Why the Backlash Against Assange’s Accusers?
Below is a collection of articles that discuss the internet backlash against the two Swedish women who have accused Julian Assange, editor-in-chief of WikiLeaks of sexual assault. These charges come just after WikiLeaks publicly released 1500 of 251,000 secret U.S. diplomatic cables to the outrage of the U.S. Government. With the release of the documents, Assange has become a high profile media figure embroiled in global controversy bringing him both powerful enemies and loyal fans.
Unfortunately however, his fans (including many on the progressive left) and the media have taken to victim blaming. The women have been subjected to all manner of digital harassment – everything from accusations of concocting a CIA ‘honey-trap’ to publishing their identities (photos, writings, names, addresses, twitter accounts) all over the internet.

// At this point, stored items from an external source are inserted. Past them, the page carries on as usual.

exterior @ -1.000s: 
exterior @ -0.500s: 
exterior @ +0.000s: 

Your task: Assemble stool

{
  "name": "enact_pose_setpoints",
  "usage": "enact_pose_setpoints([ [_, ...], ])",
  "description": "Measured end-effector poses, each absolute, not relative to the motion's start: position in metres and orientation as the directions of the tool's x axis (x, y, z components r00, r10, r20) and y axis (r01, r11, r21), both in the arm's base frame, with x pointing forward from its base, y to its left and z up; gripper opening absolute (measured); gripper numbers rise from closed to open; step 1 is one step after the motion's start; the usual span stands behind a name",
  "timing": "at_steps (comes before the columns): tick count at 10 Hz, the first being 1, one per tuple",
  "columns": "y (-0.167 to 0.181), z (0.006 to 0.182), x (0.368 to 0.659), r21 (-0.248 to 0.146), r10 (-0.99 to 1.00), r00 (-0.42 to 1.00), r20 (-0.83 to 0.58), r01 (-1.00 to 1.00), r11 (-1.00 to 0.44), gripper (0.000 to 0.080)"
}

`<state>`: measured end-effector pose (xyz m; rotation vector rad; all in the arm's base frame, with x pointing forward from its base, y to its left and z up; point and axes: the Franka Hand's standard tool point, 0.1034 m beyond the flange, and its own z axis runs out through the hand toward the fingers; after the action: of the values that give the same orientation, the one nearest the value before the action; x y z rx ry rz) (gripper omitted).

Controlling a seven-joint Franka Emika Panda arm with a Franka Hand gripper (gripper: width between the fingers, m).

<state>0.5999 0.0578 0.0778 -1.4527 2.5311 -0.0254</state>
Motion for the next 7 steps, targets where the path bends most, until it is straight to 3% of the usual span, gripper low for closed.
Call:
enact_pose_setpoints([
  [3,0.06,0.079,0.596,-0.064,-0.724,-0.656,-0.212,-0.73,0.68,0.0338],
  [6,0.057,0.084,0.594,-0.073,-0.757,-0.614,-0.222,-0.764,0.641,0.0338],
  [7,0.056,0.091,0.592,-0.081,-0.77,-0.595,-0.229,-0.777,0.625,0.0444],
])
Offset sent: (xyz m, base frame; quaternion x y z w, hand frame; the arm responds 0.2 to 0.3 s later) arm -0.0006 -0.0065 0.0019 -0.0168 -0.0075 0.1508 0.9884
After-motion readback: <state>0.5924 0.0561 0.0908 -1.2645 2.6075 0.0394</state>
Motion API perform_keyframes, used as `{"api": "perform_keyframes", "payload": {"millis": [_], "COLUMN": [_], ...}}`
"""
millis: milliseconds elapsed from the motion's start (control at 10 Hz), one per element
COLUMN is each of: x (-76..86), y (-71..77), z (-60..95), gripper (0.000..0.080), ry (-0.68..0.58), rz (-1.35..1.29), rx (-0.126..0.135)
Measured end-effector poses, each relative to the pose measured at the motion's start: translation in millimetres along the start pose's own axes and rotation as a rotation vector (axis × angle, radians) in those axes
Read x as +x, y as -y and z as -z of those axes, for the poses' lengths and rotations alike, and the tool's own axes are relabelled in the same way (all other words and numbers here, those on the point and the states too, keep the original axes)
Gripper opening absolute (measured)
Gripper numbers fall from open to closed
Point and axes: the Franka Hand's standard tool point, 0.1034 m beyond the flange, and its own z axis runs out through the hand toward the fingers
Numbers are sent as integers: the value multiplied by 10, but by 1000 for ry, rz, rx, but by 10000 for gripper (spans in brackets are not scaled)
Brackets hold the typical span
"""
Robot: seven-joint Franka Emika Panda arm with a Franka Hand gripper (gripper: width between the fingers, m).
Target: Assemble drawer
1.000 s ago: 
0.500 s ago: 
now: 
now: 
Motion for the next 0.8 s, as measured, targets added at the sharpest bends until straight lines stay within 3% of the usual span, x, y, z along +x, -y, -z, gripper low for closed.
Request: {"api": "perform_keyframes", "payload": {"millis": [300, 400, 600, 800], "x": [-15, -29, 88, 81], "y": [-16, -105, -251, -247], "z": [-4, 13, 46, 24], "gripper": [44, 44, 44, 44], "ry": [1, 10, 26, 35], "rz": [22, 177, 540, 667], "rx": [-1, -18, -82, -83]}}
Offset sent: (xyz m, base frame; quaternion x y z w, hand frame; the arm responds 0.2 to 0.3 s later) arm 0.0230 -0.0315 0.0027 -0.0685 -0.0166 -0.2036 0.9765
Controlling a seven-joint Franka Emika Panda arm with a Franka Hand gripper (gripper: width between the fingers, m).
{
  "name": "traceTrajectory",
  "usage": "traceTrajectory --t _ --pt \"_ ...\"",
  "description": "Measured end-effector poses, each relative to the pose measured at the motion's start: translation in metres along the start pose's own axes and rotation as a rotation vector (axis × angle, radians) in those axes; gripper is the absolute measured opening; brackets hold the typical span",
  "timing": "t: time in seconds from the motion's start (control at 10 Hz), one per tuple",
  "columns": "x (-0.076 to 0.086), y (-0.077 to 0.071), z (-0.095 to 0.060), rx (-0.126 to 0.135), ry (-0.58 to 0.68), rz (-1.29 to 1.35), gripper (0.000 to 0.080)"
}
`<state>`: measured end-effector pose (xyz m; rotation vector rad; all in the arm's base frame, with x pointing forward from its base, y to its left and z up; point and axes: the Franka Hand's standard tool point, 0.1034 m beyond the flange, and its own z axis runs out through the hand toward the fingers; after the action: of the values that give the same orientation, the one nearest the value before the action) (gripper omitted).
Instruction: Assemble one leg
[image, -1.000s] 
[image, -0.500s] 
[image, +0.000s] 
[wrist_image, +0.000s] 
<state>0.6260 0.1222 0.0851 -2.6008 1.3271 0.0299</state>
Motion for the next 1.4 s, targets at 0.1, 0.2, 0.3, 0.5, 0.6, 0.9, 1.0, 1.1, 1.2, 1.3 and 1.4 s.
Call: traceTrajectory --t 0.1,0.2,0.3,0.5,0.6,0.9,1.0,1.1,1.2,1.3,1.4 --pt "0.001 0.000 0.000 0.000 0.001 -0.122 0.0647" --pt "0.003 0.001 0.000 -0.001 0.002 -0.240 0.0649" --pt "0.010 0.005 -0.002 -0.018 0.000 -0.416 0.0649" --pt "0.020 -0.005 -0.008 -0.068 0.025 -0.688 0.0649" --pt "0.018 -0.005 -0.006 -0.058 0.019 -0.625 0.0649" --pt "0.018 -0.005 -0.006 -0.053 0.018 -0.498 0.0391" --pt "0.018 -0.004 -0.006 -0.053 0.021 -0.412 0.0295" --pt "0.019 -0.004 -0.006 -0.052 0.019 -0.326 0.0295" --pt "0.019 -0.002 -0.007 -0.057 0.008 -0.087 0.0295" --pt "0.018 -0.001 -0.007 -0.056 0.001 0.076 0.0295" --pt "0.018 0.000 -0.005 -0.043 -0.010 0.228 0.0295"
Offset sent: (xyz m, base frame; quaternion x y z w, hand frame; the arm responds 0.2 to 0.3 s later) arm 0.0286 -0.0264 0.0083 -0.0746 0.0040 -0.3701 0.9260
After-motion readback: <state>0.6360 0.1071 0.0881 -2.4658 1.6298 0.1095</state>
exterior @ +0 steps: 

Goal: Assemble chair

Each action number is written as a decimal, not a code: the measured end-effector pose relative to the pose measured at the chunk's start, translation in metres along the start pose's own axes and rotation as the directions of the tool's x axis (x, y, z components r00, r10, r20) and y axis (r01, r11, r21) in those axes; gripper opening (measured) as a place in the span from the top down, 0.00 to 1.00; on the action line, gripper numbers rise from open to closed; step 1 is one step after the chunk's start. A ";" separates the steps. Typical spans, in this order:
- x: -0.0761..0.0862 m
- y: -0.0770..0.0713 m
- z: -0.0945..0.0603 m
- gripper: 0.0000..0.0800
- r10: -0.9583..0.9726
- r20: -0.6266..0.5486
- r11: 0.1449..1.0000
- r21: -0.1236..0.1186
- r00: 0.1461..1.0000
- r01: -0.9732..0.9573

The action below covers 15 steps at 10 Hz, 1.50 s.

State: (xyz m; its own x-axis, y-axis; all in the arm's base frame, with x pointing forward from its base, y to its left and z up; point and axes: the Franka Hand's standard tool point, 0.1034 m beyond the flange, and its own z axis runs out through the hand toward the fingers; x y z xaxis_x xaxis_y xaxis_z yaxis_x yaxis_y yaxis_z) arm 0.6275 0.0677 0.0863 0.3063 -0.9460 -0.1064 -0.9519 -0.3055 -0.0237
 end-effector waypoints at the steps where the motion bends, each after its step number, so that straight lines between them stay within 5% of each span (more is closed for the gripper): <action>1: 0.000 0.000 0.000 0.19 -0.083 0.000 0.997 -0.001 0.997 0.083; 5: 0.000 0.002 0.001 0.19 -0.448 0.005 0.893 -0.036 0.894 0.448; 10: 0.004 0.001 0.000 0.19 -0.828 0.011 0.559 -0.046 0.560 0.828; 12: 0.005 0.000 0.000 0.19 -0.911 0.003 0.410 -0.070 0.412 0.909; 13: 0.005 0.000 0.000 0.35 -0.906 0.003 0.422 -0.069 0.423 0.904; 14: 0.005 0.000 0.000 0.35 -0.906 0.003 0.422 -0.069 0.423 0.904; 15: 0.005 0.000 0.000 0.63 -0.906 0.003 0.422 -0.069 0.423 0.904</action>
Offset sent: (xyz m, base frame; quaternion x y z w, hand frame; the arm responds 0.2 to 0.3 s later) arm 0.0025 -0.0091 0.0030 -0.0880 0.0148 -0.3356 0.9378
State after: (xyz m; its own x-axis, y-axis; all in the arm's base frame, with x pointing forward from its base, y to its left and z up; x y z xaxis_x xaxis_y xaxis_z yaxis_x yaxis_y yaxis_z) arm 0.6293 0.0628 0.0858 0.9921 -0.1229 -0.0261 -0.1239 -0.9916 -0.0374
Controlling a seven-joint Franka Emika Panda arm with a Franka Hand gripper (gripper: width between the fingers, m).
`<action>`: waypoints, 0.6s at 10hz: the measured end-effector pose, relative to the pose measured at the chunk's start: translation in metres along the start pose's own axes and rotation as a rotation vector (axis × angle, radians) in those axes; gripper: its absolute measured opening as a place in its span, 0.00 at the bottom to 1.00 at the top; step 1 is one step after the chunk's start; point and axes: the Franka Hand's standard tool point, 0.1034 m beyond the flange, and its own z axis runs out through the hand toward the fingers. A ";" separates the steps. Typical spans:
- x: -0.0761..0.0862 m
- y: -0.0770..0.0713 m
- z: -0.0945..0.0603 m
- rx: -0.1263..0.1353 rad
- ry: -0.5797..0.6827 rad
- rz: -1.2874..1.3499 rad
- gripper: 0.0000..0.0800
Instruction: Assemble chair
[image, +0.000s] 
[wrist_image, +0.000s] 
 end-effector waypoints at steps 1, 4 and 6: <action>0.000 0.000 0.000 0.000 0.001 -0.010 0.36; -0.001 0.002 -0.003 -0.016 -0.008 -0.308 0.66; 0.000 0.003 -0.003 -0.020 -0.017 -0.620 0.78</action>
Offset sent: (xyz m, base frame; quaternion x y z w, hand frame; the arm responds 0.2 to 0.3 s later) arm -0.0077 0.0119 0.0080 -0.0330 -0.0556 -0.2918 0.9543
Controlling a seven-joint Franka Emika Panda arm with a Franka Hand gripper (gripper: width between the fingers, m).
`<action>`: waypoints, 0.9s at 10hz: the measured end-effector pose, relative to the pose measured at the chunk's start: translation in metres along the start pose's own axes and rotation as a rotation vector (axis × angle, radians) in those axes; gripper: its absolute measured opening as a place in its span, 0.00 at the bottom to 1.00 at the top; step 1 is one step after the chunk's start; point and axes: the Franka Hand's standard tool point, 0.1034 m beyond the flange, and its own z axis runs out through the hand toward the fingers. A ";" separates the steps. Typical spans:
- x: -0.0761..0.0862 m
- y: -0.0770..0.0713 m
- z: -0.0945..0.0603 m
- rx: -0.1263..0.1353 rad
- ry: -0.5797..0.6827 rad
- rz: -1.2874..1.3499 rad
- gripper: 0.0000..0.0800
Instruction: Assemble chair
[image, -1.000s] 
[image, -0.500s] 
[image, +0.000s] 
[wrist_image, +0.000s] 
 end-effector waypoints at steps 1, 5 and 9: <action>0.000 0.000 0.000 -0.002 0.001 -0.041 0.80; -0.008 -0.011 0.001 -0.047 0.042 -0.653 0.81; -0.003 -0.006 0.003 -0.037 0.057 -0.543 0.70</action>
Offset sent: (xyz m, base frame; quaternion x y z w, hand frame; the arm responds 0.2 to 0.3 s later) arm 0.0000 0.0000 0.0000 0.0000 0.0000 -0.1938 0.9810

Like most women who make allegations against powerful men, these women have been lied about, harassed, and generally dragged through the mud. It would be nice if various justice systems took allegations of sexual assault as seriously as they have with Assange, but the global resources and effort is not about the care and regard for a fair and legitimate trial but seems more like a cynical and opportunistic attempt to punish WikiLeaks.
This case reminds us of the lack of respect and down right misogyny that is hurled at women who dare to report abuse. Just as we should treat the accused as innocent until proven guilt, we should withhold judgment of these women and take allegations of sexual assault seriously.
If you have found any other articles or interviews that discuss the backlash please post links in the comments. Thank you to Jonathan McIntosh of Rebellious Pixels for collecting many of these articles.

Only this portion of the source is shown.